Second, the point on multicalibration seems to resemble a distributionally robust optimization problem. Since you will never know the true generating distribution of your data, the idea of DRO is to find the distribution that leads to the worst-case objective function value given constraints on the distance by which the empirical distribution can shift. There’s a paper by Daniel Kuhn and others somewhere that shows the DRO problem is the least conservative model that gives a guarantee on out-of-sample performance.
*the problem of calibrating a model for downstream decision tasks
Thanks.
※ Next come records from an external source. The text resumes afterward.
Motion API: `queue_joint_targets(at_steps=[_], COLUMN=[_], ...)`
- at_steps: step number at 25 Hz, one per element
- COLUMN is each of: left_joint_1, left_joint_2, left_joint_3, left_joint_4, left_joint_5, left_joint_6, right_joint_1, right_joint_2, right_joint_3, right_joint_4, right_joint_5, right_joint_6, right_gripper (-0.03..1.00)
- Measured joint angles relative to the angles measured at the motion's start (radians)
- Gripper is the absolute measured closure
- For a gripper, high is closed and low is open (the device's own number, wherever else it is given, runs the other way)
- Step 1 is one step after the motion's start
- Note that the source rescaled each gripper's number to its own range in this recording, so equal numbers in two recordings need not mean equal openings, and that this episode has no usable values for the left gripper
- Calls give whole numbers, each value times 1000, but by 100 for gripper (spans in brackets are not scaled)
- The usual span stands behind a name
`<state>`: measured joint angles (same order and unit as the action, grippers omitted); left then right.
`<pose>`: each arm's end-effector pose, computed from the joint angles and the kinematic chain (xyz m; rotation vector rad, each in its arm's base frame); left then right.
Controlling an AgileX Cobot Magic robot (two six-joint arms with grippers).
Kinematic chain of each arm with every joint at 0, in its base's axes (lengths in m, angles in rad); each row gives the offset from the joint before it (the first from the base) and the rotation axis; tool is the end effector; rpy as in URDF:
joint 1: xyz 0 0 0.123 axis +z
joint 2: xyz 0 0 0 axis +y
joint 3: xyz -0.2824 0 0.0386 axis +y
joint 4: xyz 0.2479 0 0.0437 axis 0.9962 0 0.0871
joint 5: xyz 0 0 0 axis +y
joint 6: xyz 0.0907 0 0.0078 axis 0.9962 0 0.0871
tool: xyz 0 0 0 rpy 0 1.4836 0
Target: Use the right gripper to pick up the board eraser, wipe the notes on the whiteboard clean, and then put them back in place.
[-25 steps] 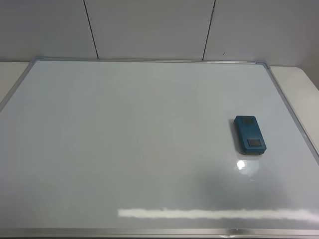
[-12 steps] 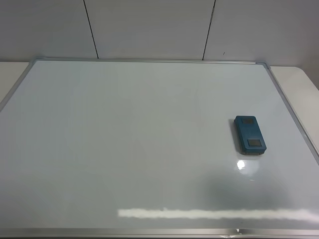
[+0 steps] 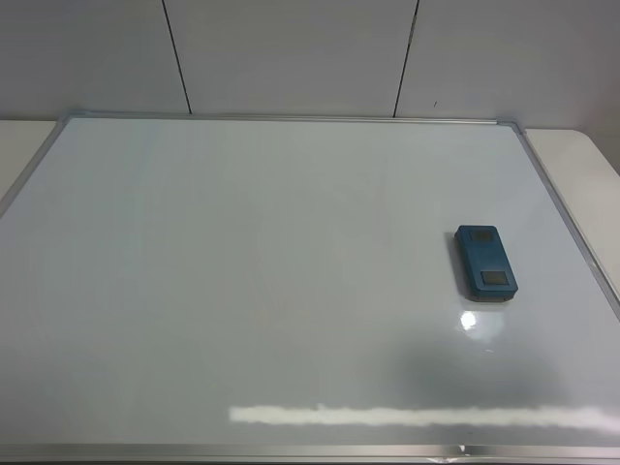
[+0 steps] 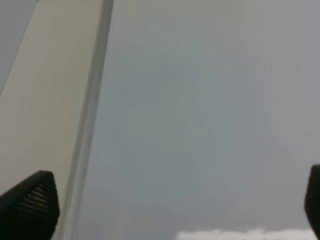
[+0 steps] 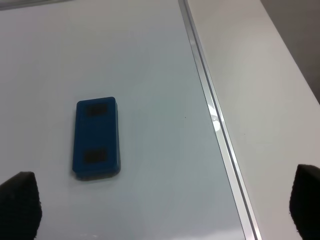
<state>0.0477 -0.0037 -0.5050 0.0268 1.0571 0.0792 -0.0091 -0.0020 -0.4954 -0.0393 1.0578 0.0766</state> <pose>-0.0060 0.0018 0.2789 0.0307 2.0333 0.1119 -0.0046 -0.0031 0.2762 0.0892 2.0414 -0.0049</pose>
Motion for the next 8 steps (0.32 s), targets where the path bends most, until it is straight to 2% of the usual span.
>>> queue_joint_targets(at_steps=[8], left_joint_1=[0], left_joint_2=[0], left_joint_3=[0], left_joint_4=[0], left_joint_5=[0], left_joint_6=[0], right_joint_1=[2], right_joint_2=[0], right_joint_3=[0], right_joint_4=[0], right_joint_5=[0], right_joint_6=[0], right_gripper=[-3])
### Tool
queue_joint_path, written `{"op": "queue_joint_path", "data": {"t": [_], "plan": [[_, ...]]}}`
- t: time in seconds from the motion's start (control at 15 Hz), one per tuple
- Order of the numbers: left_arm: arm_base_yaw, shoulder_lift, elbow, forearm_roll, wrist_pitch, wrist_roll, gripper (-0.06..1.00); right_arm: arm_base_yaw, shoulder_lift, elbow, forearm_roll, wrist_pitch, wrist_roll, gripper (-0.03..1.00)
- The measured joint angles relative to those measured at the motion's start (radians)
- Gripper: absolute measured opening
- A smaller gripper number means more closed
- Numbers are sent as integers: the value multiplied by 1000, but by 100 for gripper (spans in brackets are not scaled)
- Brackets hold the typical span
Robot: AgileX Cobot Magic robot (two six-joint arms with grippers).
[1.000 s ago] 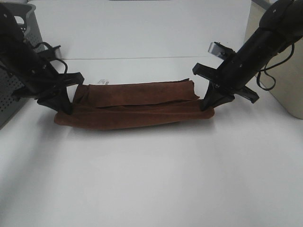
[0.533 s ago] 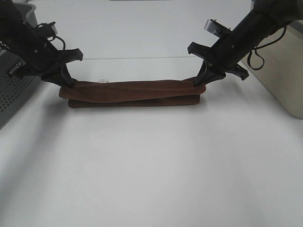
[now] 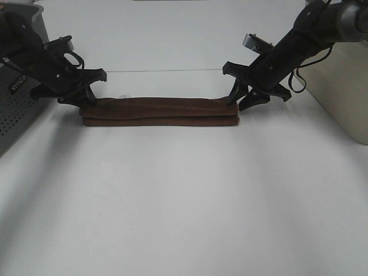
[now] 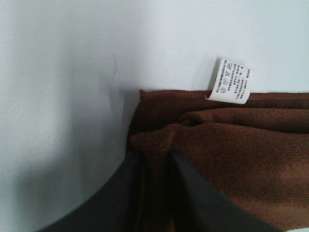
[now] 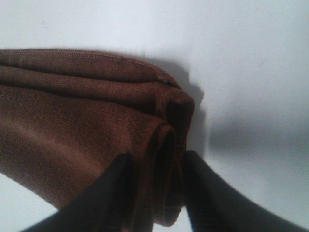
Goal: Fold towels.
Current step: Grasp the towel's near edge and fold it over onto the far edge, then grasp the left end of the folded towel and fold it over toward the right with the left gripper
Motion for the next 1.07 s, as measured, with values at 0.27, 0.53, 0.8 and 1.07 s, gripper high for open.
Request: {"op": "queue_joint_path", "data": {"t": [0.27, 0.53, 0.8, 1.07], "plan": [[0, -9, 0, 22, -4, 1, 78, 0, -13, -11, -22, 50, -2, 72], [0, 12, -1, 13, 1, 1, 79, 0, -46, -12, -34, 60, -2, 73], [-11, 39, -6, -31, -15, 2, 75, 0, -46, -12, -36, 60, -2, 74], [-22, 52, -8, -47, -23, 2, 39, 0, -46, -12, -37, 51, -2, 74]]}}
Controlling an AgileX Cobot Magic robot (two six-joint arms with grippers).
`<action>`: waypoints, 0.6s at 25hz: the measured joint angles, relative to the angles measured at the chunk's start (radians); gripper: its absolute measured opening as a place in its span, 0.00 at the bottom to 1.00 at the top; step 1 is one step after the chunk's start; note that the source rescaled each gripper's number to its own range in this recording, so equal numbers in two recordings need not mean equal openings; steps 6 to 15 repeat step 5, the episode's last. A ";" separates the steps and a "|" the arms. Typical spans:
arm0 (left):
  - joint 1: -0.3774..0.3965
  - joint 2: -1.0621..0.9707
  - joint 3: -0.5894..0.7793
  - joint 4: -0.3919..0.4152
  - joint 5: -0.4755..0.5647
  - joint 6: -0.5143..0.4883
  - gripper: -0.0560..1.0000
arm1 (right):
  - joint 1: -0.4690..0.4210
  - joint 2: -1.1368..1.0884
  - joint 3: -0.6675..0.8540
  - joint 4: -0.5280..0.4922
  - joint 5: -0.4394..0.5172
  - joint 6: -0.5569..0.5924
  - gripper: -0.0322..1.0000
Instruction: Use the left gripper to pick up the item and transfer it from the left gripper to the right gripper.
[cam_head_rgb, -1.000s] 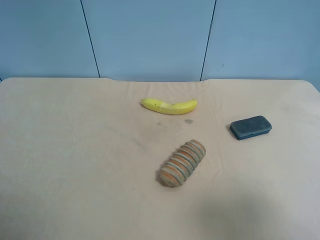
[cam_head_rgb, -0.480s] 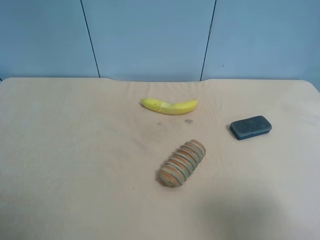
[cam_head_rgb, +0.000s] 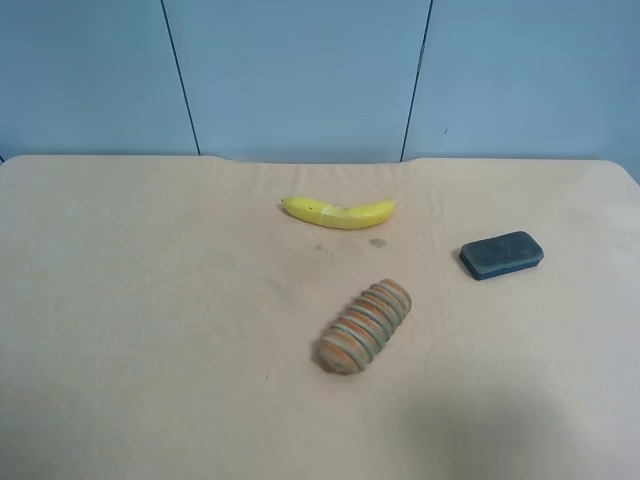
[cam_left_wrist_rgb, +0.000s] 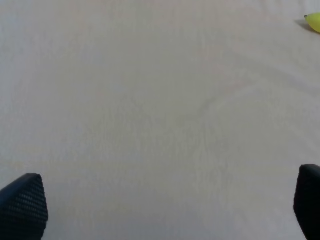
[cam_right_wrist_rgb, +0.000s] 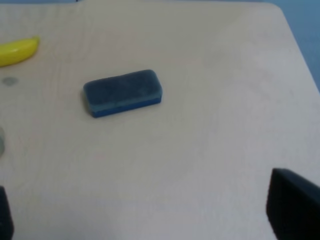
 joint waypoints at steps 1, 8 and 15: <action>0.000 0.000 0.000 0.000 0.000 0.000 1.00 | 0.000 0.000 0.000 0.000 0.000 0.000 1.00; 0.000 0.000 0.000 0.000 0.000 0.000 1.00 | 0.000 0.000 0.000 0.000 0.000 0.000 1.00; 0.000 0.000 0.000 0.000 0.000 0.000 1.00 | 0.000 0.000 0.000 0.000 0.000 0.000 1.00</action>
The INFORMs paper seems related, also makes me think of this recent work defining calibration decision loss (max improvement in payoff over all payoff-bounded decision tasks from calibrating the predictions): https://arxiv.org/abs/2404.13503
Maybe you mean this paper by Kuhn: https://proceedings.mlr.press/v139/li21t/li21t.pdf
I found the Kuhn paper- it’s this one: https://pubsonline.informs.org/doi/10.1287/mnsc.2020.3678. To me, it’s an incredible result, but I’m only familiar with the operations research literature so I have no clue how it relates to the CS or Stats literature on similar topics.
Thanks for sharing that arxiv paper! I’m reading through it now, lots of good stuff and I’m only a few pages in. As a young grad student, it’s a little overwhelming reaching out beyond my own field for research on similar topics but hopefully will be rewarding!